- AIM OF THE EXERCISE: Your response should consist of the lines below, printed exactly.

- DATASET CONTENT:
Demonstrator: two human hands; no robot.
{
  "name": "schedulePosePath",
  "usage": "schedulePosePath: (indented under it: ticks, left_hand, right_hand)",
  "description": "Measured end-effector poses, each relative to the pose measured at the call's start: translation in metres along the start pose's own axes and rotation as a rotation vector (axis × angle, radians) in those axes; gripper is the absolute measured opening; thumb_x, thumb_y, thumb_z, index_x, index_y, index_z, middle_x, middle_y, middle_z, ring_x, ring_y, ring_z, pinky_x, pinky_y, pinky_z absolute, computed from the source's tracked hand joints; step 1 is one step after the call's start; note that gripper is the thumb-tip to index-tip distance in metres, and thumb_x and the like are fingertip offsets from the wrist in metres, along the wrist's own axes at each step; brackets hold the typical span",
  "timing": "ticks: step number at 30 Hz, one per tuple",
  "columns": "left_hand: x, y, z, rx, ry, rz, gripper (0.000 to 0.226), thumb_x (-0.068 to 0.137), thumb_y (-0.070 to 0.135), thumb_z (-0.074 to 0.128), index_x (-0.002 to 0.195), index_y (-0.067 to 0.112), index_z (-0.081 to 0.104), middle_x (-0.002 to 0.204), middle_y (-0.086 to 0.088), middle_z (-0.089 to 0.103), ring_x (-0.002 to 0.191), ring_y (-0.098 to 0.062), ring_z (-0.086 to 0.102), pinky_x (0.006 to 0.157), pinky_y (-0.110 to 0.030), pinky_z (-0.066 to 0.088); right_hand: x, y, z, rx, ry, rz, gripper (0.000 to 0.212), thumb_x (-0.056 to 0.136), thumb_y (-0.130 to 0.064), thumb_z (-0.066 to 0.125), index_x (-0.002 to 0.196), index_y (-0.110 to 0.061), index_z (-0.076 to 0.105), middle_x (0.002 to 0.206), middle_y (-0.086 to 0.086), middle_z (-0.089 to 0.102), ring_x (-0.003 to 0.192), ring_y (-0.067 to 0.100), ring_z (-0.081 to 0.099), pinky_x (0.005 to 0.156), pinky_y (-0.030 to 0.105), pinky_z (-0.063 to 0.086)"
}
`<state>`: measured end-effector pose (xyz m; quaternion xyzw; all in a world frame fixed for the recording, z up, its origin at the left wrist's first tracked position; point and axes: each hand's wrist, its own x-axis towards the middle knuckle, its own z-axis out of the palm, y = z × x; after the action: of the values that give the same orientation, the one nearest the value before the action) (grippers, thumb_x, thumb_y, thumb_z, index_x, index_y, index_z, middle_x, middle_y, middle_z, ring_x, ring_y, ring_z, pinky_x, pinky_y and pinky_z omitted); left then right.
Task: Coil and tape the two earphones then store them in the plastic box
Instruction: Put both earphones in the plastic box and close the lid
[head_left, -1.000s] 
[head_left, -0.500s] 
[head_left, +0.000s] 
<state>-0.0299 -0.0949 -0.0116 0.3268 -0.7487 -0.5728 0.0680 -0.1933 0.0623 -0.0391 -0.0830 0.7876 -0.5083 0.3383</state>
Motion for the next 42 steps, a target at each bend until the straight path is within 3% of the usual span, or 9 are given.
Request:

- TASK SOLUTION:
Demonstrator: two human hands; no robot.
{
  "name": "schedulePosePath",
  "usage": "schedulePosePath: (indented under it: ticks, left_hand, right_hand)",
  "description": "Measured end-effector poses, each relative to the pose measured at the call's start: translation in metres along the start pose's own axes and rotation as a rotation vector (axis × angle, radians) in those axes; gripper is the absolute measured opening; thumb_x, thumb_y, thumb_z, index_x, index_y, index_z, middle_x, middle_y, middle_z, ring_x, ring_y, ring_z, pinky_x, pinky_y, pinky_z absolute, computed from the source's tracked hand joints; step 1 is one step after the call's start; note that gripper is the thumb-tip to index-tip distance in metres, and thumb_x and the like are fingertip offsets from the wrist in metres, along the wrist's own axes at each step; brackets hold the typical span",
  "timing": "ticks: step number at 30 Hz, one per tuple",
  "columns": "left_hand: x, y, z, rx, ry, rz, gripper (0.000 to 0.226), thumb_x (-0.068 to 0.137), thumb_y (-0.070 to 0.135), thumb_z (-0.074 to 0.128), index_x (-0.002 to 0.195), index_y (-0.067 to 0.112), index_z (-0.081 to 0.104), middle_x (-0.002 to 0.204), middle_y (-0.086 to 0.088), middle_z (-0.089 to 0.103), ring_x (-0.002 to 0.191), ring_y (-0.098 to 0.062), ring_z (-0.086 to 0.102), pinky_x (0.006 to 0.157), pinky_y (-0.110 to 0.030), pinky_z (-0.066 to 0.088); right_hand: x, y, z, rx, ry, rz, gripper (0.000 to 0.212), thumb_x (-0.056 to 0.136), thumb_y (-0.130 to 0.064), thumb_z (-0.066 to 0.125), index_x (-0.002 to 0.196), index_y (-0.110 to 0.061), index_z (-0.076 to 0.105), middle_x (0.002 to 0.206), middle_y (-0.086 to 0.086), middle_z (-0.089 to 0.102), ring_x (-0.003 to 0.192), ring_y (-0.067 to 0.100), ring_z (-0.081 to 0.099), pinky_x (0.005 to 0.156), pinky_y (-0.030 to 0.105), pinky_z (-0.063 to 0.086)"
}
`<state>`: measured end-effector pose (xyz m; quaternion xyzw; all in a world frame fixed for the recording, z up, its origin at the left wrist's first tracked position; point and axes: each hand's wrist, its own x-axis towards the middle knuckle, its own z-axis out of the palm, y = z × x; after the action: of the values that give the same orientation, the one nearest the value before the action) (grippers, thumb_x, thumb_y, thumb_z, index_x, index_y, index_z, middle_x, middle_y, middle_z, ring_x, ring_y, ring_z, pinky_x, pinky_y and pinky_z omitted); left then right.
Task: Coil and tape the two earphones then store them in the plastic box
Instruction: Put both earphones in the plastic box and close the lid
[head_left, -1.000s] 
[head_left, -0.500s] 
[head_left, +0.000s] 
<state>-0.0299 -0.0949 -0.0116 0.3268 -0.7487 -0.5728 0.0680 -0.1933 0.0623 -0.0391 -0.0830 0.7876 -0.5083 0.3383</state>
Motion for the next 42 steps, a target at each bend until the straight path is within 3% of the usual span, or 9 are given.
Request:

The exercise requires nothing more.